* DIRECTIONS FOR THIS TASK
Each entry needs to be retyped exactly.

- - - - -

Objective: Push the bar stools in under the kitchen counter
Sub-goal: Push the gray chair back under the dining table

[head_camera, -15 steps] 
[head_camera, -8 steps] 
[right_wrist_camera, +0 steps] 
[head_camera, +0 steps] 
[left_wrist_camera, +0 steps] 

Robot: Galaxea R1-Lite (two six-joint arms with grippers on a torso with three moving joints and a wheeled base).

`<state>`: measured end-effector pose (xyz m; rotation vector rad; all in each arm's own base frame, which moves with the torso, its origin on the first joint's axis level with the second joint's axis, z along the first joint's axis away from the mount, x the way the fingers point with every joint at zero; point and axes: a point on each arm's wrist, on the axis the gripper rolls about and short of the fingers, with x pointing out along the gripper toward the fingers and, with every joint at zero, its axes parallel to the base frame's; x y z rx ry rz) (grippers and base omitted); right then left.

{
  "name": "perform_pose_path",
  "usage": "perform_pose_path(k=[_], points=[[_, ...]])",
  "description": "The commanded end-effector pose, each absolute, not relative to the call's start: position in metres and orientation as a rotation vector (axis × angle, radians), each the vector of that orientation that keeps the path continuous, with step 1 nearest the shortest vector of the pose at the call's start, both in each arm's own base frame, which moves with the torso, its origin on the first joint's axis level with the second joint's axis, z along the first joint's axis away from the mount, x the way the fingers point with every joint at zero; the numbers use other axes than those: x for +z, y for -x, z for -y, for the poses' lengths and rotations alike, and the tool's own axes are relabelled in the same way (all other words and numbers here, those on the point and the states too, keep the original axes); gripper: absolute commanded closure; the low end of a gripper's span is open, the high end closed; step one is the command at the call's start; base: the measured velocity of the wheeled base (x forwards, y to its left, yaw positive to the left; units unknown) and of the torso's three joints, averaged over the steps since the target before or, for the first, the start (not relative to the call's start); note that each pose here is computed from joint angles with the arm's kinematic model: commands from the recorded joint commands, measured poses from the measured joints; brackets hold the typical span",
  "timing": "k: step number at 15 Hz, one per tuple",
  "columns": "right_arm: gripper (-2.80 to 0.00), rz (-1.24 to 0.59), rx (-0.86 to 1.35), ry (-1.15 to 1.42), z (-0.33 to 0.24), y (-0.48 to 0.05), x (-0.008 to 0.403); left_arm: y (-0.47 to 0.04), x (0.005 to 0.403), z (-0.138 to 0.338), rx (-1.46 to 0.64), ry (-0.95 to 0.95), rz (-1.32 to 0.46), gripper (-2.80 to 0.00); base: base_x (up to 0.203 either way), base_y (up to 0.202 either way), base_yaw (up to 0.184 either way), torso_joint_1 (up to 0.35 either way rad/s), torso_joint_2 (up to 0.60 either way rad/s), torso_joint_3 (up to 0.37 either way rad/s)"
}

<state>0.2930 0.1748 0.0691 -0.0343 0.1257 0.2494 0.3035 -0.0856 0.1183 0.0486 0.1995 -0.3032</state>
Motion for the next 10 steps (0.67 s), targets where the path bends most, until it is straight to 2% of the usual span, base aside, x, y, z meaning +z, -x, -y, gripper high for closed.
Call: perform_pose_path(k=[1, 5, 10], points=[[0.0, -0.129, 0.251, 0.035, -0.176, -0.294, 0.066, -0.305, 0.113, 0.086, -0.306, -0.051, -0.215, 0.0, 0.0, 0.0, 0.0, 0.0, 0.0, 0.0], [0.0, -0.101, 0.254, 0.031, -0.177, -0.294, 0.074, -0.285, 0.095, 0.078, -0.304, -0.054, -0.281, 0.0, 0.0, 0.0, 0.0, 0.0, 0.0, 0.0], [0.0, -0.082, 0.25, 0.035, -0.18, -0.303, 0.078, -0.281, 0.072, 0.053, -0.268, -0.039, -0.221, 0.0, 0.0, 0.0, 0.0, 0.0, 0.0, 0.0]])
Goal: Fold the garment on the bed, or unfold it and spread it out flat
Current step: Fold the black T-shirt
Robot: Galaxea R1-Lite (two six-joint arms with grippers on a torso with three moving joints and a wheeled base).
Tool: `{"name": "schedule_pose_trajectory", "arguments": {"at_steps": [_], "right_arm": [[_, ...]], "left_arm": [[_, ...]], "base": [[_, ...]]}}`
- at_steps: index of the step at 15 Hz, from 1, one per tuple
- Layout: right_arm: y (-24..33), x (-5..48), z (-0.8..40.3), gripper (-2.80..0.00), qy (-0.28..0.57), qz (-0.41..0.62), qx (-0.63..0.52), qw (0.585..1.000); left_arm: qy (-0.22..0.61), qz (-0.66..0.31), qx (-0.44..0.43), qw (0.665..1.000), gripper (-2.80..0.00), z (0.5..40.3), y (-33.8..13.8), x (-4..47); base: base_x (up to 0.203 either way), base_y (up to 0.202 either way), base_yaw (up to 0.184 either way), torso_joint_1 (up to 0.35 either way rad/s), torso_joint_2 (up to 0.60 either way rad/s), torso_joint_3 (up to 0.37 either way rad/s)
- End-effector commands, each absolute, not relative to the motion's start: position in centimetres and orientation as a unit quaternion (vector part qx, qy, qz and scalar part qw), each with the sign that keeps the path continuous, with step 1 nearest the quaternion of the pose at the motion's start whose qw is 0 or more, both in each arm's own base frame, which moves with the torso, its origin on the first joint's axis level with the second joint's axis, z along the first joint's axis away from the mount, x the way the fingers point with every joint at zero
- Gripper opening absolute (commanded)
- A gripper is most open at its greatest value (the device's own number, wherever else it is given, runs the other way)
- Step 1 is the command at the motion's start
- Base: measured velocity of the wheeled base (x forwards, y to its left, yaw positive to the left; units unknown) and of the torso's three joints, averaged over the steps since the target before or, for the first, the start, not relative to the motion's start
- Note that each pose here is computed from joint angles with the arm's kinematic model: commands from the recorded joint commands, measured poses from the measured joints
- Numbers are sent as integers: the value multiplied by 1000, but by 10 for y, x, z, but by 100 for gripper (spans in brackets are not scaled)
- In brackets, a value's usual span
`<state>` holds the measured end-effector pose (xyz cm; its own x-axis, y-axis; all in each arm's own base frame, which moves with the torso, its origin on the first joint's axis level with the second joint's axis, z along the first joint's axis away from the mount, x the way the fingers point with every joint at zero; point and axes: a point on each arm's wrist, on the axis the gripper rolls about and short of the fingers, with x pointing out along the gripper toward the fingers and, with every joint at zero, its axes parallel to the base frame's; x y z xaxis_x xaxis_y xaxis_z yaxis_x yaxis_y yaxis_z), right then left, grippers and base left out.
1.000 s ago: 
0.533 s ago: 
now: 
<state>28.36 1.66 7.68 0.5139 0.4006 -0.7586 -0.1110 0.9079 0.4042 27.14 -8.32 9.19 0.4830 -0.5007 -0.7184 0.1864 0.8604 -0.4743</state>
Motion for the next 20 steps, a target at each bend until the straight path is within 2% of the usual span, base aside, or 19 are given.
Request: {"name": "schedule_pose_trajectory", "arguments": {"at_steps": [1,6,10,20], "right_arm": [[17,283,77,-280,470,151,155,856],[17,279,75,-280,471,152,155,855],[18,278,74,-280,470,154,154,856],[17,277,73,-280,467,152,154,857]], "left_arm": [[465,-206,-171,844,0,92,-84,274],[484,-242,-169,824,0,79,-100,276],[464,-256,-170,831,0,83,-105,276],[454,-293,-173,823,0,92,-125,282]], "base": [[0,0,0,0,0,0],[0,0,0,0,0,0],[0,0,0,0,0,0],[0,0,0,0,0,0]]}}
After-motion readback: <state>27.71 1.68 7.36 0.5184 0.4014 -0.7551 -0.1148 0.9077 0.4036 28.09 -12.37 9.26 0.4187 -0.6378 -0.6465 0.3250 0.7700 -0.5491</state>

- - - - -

* REPLY
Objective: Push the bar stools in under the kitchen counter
Sub-goal: Push the gray chair back under the dining table

[head_camera, -15 steps] 
[head_camera, -8 steps] 
[right_wrist_camera, +0 steps] 
[head_camera, +0 steps] 
[left_wrist_camera, +0 steps] 

Robot: Galaxea R1-Lite (two six-joint arms with grippers on a torso with three moving joints and a wheeled base).

`<state>`: measured end-effector pose (xyz m; rotation vector rad; all in each arm's own base frame, which moves with the torso, its origin on the first joint's axis level with the second joint's axis, z along the first joint's axis away from the mount, x the way the fingers point with every joint at zero; point and axes: a point on each arm's wrist, on the axis the gripper rolls about and short of the fingers, with x pointing out along the gripper toward the fingers and, with every joint at zero, its axes parallel to the base frame's; x y z rx ry rz) (grippers and base omitted); right then left.

{
  "name": "perform_pose_path",
  "usage": "perform_pose_path(k=[_], points=[[_, ...]])",
  "description": "The commanded end-effector pose, each absolute, not relative to the call's start: position in metres and orientation as a rotation vector (axis × angle, radians), each the vector of that orientation that keeps the path continuous, with step 1 nearest the shortest vector of the pose at the call's start, both in each arm's own base frame, which moves with the torso, its origin on the first joint's axis level with the second joint's axis, z along the first joint's axis away from the mount, x the way the fingers point with every joint at zero; the numbers use other axes than those: x for +z, y for -x, z for -y, for the poses' lengths and rotations alike, and the tool's own axes are relabelled in the same way (all other words and numbers here, those on the point and the states too, keep the original axes); gripper: absolute commanded closure; the low end of a gripper's span is open, the high end closed; step one is the command at the call's start; base: the measured velocity of the wheeled base (x forwards, y to its left, yaw positive to the left; units unknown) and of the torso's three joints, averaged over the steps since the target before or, for the first, the start (not relative to the call's start); note that each pose here is computed from joint angles with the arm's kinematic model: commands from the recorded joint commands, measured poses from the measured joints; brackets hold the typical span",
  "timing": "k: step number at 15 Hz, one per tuple",
  "columns": "right_arm: gripper (-2.80 to 0.00), rz (-1.24 to 0.59), rx (-0.86 to 1.35), ry (-1.15 to 1.42), z (-0.33 to 0.24), y (-0.48 to 0.05), x (-0.008 to 0.403); left_arm: y (-0.47 to 0.04), x (0.005 to 0.403), z (-0.138 to 0.338), rx (-1.46 to 0.64), ry (-0.95 to 0.95), rz (-1.32 to 0.46), gripper (-2.80 to 0.00); base: base_x (up to 0.203 either way), base_y (up to 0.202 either way), base_yaw (up to 0.184 either way), torso_joint_1 (up to 0.35 either way rad/s), torso_joint_2 (up to 0.60 either way rad/s), torso_joint_3 (up to 0.37 either way rad/s)"
}

<state>0.2930 0.1748 0.0691 -0.0343 0.1257 0.2494 0.3035 -0.0856 0.1183 0.0486 0.1995 -0.3032</state>
Motion for the next 10 steps (0.67 s), targets where the path bends most, until it is straight to 2% of the usual span, base aside, x, y, z meaning +z, -x, -y, gripper high for closed.
Call: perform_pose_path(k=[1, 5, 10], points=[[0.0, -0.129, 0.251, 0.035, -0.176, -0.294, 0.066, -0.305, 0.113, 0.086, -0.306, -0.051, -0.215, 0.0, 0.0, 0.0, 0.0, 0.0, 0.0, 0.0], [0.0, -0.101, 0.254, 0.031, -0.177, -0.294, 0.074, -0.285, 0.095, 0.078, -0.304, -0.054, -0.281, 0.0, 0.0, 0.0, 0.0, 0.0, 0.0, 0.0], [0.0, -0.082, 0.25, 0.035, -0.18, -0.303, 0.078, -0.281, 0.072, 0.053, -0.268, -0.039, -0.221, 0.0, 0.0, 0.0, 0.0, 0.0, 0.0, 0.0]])
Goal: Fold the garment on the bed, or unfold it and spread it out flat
Current step: Fold the black T-shirt
Robot: Galaxea R1-Lite (two six-joint arms with grippers on a torso with three moving joints and a wheeled base).
Tool: `{"name": "schedule_pose_trajectory", "arguments": {"at_steps": [_], "right_arm": [[_, ...]], "left_arm": [[_, ...]], "base": [[_, ...]]}}`
- at_steps: index of the step at 15 Hz, from 1, one per tuple
- Layout: right_arm: y (-24..33), x (-5..48), z (-0.8..40.3), gripper (-2.80..0.00), qy (-0.28..0.57), qz (-0.41..0.62), qx (-0.63..0.52), qw (0.585..1.000); left_arm: qy (-0.22..0.61), qz (-0.66..0.31), qx (-0.44..0.43), qw (0.665..1.000), gripper (-2.80..0.00), z (0.5..40.3), y (-33.8..13.8), x (-4..47); base: base_x (up to 0.203 either way), base_y (up to 0.202 either way), base_yaw (up to 0.184 either way), torso_joint_1 (up to 0.35 either way rad/s), torso_joint_2 (up to 0.60 either way rad/s), torso_joint_3 (up to 0.37 either way rad/s)
- End-effector commands, each absolute, not relative to the motion's start: position in centimetres and orientation as a unit quaternion (vector part qx, qy, qz and scalar part qw), each with the sign that keeps the path continuous, with step 1 nearest the quaternion of the pose at the motion's start whose qw is 0 or more, both in each arm's own base frame, which moves with the torso, its origin on the first joint's axis level with the second joint's axis, z along the first joint's axis away from the mount, x the way the fingers point with every joint at zero
- Gripper opening absolute (commanded)
- A gripper is most open at its greatest value (the device's own number, wherever else it is given, runs the other way)
- Step 1 is the command at the motion's start
- Base: measured velocity of the wheeled base (x forwards, y to its left, yaw positive to the left; units unknown) and of the torso's three joints, averaged over the steps since the target before or, for the first, the start, not relative to the motion's start
- Note that each pose here is computed from joint angles with the arm's kinematic model: commands from the recorded joint commands, measured poses from the measured joints
- Numbers are sent as integers: the value multiplied by 1000, but by 10 for y, x, z, but by 100 for gripper (spans in brackets are not scaled)
- In brackets, a value's usual span
`<state>` holds the measured end-effector pose (xyz cm; its own x-axis, y-axis; all in each arm's own base frame, which moves with the torso, its origin on the first joint's axis level with the second joint's axis, z along the first joint's axis away from the mount, x the way the fingers point with every joint at zero; point and axes: a point on each arm's wrist, on the axis the gripper rolls about and short of the fingers, with x pointing out along the gripper toward the fingers and, with every joint at zero, its axes parallel to the base frame's; x y z xaxis_x xaxis_y xaxis_z yaxis_x yaxis_y yaxis_z), right then left, grippers and base left out.
1.000 s ago: 
0.533 s ago: 
now: 
<state>28.36 1.66 7.68 0.5139 0.4006 -0.7586 -0.1110 0.9079 0.4042 27.14 -8.32 9.19 0.4830 -0.5007 -0.7184 0.1864 0.8604 -0.4743</state>
Motion for the next 20 steps, a target at each bend until the straight path is within 2% of the usual span, base aside, or 19 are given.
Request: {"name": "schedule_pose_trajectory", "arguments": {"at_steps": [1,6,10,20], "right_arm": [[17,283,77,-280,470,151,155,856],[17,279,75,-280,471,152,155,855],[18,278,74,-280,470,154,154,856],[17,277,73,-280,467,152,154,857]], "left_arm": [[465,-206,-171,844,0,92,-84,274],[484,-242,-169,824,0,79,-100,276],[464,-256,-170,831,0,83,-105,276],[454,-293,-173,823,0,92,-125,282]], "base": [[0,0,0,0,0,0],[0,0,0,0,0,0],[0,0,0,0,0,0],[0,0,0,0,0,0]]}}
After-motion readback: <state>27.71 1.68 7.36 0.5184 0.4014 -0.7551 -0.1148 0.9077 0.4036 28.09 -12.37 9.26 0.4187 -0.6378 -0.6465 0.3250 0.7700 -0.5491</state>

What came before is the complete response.